Canada Soccer suspends all sanctioned soccer in wake of COVID-19 outbreak

Canada Soccer suspends all sanctioned soccer in wake of COVID-19 outbreak

TORONTO — Canada Soccer has suspended all sanctioned soccer activities, effective immediately, because of the COVID-19 outbreak.

In essence, the governing body is asking its more than 810,000 players, referees and coaches — using the number from its most recent 2018 annual report — to down tools.

The move is unprecedented. A Canada Soccer spokesman said while the association itself closed during the two world wars, soccer continued to be played.

Canada Soccer called Friday’s sweeping decision “crucial to ensure the safety of our players, coaches, officials, staff and fans.”

“Given the extraordinary nature of the rapidly evolving COVID-19 situation and after close dialogue with our membership and public health authorities, Canada Soccer has taken the necessary decision to suspend all domestic soccer activity as well as national team programming to ensure the well-being of all involved,” Steven Reed, president of the Canadian Soccer Association, said in a statement.

“In order to protect the safety of our participants and contribute to the global effort to curb the spread of the disease, the suspension of all soccer activity for the foreseeable future is crucial,” added Dr. Andrew Pipe, chair of the Canada Soccer medicine committee.

Hockey Canada did the same Thursday, deciding to cancel all Hockey Canada-sanctioned activities, including national championships, until further notice. Hockey Canada says it had 643,958 players registered in 2018-19, with 92,273 coaches.

Much of the soccer in the country falls under provincial jurisdiction, with the those bodies members of Canada Soccer. Ontario and Nova Scotia are already on board with the decision to suspend soccer activities and the rest are expected to follow suit.

Earlier Friday, Canada Soccer announced the cancellation of international friendlies involving the men’s and women’s national teams in B.C. in March and April. The Canadian men were slated to host Trinidad on March 27 and 31 in Langford while the women were to face Australia on April 14 in Vancouver.

The matches would likely not have happened anyway given a FIFA decision Friday to forgo the normal rules that oblige clubs to release players for national team matches for the international windows in March/April.

“The situation is rapidly evolving across the world and various international travel restrictions have already been imposed by different public authorities,” FIFA said.

FIFA recommended all international matches previously scheduled for March and April be postponed “until such time that they can take place in a safe and secure environment, both for players and for the general public.”

Also Friday, CONCACAF suspended all of its soccer competitions scheduled over the next 30 days including a men’s Olympic qualifier in Mexico that Canada was to have taken part in.

And the Canadian Premier League put a 14-day hold on all pre-season training, saying the decision was made to “ensure a safe environment for our teams in the wake of COVID 19.” The league is slated to kick off its second season on April 11, with the tight timeline meaning more schedule adjustments may be needed.
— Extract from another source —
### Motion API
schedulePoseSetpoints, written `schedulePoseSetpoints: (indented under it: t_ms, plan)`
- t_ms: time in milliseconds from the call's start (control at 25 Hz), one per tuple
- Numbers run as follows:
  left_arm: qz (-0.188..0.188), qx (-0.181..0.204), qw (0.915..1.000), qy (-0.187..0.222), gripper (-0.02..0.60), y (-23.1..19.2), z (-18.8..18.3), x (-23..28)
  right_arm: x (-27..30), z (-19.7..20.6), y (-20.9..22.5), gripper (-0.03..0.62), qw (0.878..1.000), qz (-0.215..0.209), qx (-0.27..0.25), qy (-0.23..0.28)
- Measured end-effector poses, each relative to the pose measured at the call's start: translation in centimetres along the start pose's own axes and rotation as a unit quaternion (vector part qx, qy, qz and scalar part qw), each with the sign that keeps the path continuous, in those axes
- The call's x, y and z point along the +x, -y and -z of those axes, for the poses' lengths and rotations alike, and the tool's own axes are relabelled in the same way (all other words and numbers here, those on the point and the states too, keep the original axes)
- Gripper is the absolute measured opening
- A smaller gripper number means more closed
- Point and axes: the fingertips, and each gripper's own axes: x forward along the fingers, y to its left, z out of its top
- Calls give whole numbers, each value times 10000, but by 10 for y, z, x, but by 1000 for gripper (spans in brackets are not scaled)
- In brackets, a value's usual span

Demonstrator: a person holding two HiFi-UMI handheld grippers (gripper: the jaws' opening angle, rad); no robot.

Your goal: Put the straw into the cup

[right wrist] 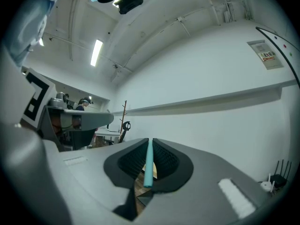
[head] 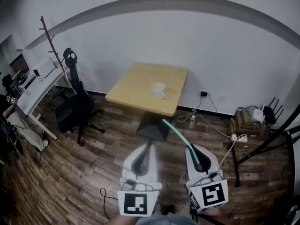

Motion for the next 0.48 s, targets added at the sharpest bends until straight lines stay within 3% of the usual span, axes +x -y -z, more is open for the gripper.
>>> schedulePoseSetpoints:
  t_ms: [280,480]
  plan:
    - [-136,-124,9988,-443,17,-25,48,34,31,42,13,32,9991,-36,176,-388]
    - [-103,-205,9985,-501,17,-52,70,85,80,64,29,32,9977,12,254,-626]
The 2020 Canada Soccer Futsal Canadian Championship, scheduled for April 2-4 in Kingston, Ont., will now be held in the spring of 2021. Other national team programming, either domestically or abroad, has been put on hold until further notice.

Other areas affected include:

— The Canada Soccer Super REX Centre in Markham has been closed effective immediately.

— All coaching courses and any referee programming has been postponed until at least the end of April and no in-person Canada Soccer board or committee meetings will be held.

— Travel approvals for all pro and amateur teams will be rescinded until further notice with no travel permitted for teams outside of Canada. Any team already out of the country will be required to adhere to the quarantine regulations of their respective provinces or territories as well as the federal government.

The March internationals were important for the Canadian men, who are in search of valuable FIFA ranking points in a bid to secure the most direct route of World Cup qualifying in the region.

The men are currently ranked seventh in CONCACAF (and 73rd in the world) behind No. 6 El Salvador (No. 69 in the world). With 1,346 points, El Salvador is 14 ahead of Canada.

Canada coach John Herdman had said two wins over No. 105 Trinidad could net his team 7.5 to eight points. It now appears Canada is running out of matches and time to catch El Salvador.

The top six CONCACAF teams after the June international window make the so-called Hex qualifying round, which will send three teams from the region to Qatar 2022.

Failure to make the Hex means a more convoluted qualifying schedule for teams ranked seventh through 35th in the confederation. The last team standing will meet the fourth-place Hex finisher to determine who represents CONCACAF in an intercontinental playoff for a berth in the World Cup.

CONCACAF, which covers North and Central America and the Caribbean, had already made the decision to suspend Scotiabank CONCACAF Champions League play.

CONCACAF said the decision was made “with the welfare of everyone involved in mind, and in light of developing travel restrictions and public health guidance.”

It said it was considering options on “how and when to reconvene these competitions.”

CONCACAF is the only confederation not to have already qualified its teams for the Tokyo Olympic men’s soccer competition. Fourteen other countries are already in the field.